I perceived the structure was a mental construct, but its myriad details and idiosyncratic flourishes hinted at a verifiable corporeal existence. A modest church of grey stone, low ceilinged with a single stained glass. I crouched at the fingertips of a stumped transept, at the left hand of the scoured christ on the cruciform. Talbot, who took no pleasure, busied as was his charge. He stared at empty pews. His name I knew implicitly and his face was one familiar, even through the scrambled madness of dreams. He strained from the pulpit without address toward where I watched. I never moved. What should happen if i did? Nothing. No more than the wild sun stirs at the opening of a bud.
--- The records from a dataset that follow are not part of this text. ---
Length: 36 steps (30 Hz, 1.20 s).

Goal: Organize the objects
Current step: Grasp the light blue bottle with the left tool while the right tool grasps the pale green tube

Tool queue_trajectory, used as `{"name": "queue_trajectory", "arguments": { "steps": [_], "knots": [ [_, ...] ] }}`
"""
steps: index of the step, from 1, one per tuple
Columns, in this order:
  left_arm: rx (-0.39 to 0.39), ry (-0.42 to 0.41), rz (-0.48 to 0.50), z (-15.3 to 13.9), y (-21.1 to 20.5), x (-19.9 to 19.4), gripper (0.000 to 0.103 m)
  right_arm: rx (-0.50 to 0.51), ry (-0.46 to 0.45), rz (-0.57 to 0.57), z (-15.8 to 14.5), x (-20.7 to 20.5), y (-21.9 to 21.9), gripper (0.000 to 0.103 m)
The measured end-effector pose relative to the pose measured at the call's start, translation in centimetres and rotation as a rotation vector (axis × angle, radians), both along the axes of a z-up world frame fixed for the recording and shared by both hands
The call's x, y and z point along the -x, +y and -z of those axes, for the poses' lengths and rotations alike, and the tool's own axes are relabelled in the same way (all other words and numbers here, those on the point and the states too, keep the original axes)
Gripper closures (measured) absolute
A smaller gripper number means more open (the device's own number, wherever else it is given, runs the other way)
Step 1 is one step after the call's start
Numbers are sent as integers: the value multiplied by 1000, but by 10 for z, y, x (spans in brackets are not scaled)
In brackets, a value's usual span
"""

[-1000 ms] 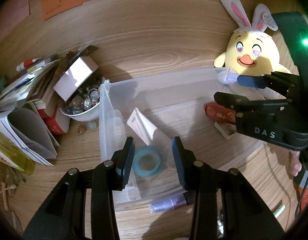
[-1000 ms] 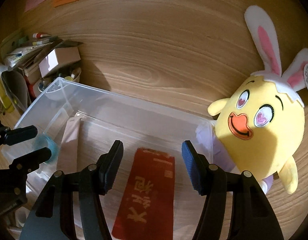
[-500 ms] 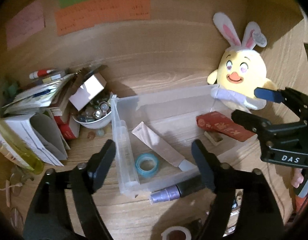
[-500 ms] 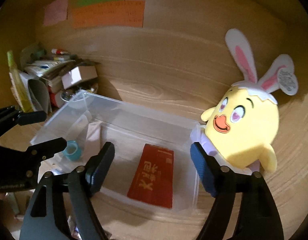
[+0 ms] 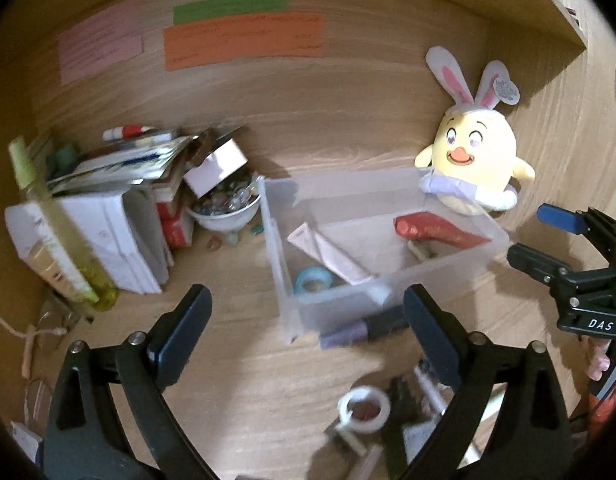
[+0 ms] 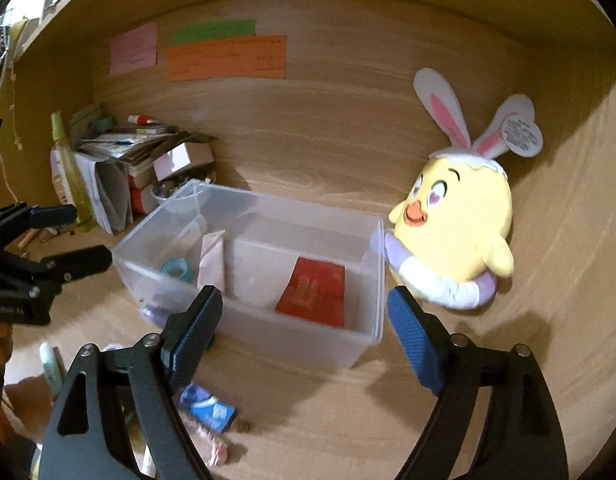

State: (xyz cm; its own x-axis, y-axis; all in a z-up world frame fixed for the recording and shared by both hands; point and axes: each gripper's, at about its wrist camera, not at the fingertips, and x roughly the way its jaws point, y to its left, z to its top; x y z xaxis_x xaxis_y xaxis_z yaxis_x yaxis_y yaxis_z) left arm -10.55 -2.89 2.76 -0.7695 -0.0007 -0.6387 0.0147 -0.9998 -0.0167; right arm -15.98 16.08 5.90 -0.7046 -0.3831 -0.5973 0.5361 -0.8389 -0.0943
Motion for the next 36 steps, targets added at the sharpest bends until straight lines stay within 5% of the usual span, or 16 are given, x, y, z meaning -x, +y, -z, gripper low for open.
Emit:
{"name": "queue_trajectory", "arguments": {
  "steps": [19, 27, 36],
  "knots": [
    [9, -165, -122, 67, -37, -84, 5, 22, -231, -51, 69, -52, 23, 20],
    [80, -206, -127, 84, -49, -119, 5, -38, -246, -74, 80, -73, 28, 20],
    [132, -235, -50, 97, -38, -109, 5, -116, -241, -103, 89, -80, 22, 20]
  ]
}}
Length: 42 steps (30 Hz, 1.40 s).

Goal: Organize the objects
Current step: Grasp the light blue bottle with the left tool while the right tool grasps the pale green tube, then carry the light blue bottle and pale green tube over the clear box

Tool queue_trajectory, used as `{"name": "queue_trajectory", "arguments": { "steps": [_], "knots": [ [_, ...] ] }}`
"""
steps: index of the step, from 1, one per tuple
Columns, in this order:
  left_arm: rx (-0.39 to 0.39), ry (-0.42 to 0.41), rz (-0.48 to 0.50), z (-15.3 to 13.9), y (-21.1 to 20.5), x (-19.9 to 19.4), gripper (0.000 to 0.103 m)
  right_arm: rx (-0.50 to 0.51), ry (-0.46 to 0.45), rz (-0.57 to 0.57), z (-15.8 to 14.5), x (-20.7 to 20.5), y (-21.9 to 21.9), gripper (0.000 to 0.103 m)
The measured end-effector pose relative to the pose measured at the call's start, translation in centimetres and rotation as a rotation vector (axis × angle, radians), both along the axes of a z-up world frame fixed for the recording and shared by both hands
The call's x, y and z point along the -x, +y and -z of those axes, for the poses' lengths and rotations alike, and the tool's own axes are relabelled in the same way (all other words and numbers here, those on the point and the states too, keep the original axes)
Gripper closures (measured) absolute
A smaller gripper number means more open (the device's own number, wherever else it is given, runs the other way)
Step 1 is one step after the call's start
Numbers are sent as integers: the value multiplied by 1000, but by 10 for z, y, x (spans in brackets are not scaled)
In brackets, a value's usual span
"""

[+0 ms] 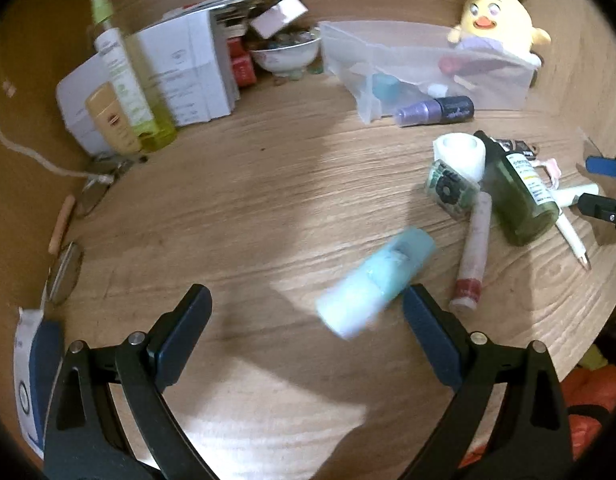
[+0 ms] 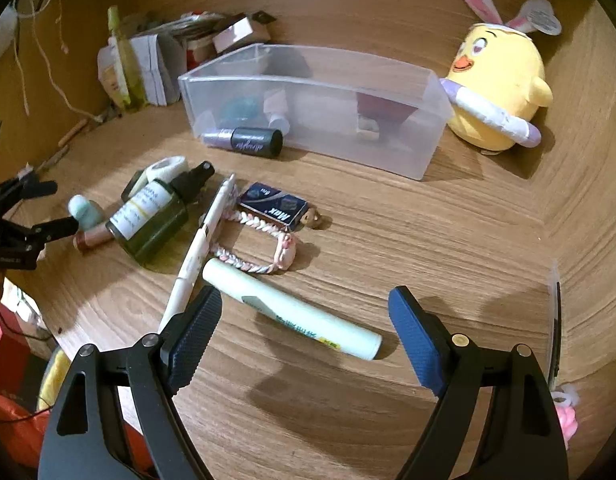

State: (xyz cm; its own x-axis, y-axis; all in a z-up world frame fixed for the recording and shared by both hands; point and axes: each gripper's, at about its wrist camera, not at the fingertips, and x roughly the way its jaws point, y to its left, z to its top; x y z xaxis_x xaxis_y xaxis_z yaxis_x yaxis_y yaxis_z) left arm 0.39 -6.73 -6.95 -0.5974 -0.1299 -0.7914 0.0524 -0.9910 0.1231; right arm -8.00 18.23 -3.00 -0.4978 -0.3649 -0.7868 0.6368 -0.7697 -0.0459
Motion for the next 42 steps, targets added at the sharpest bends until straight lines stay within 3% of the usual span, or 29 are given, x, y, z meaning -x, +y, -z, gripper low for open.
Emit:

Pried from the altar in a chaos of streaming robes and flicking pages, he descended the stairs, alone carpeted, toward the front row where a soiled shovel propped. He took the shovel in hand gravely and exited the church.
Upon his return he came to where I stood. Of the shovel there was no sign. In its place he carried a banded scroll and a small wooden lockbox fit for its length. He placed them by his feet, swept his robes backward and with a trowel from his belt began chipping away over an existing foundational weakness, until the trowel stove and the trough of the block was splayed. When the scroll was placed and the box sealed, he hid it away inside then set to repairing the flagstone.
I woke shortly thereafter to thunderous footsteps. I feared the storm had abated little in the night. Conditions so adverse would delay our expedition, but as the cacophony continued it seemed closer, from within the house. I walked from the bed wrapped in a sheet and opened the door a sliver to see Fergus stomping up and down the corridor gathering supplies.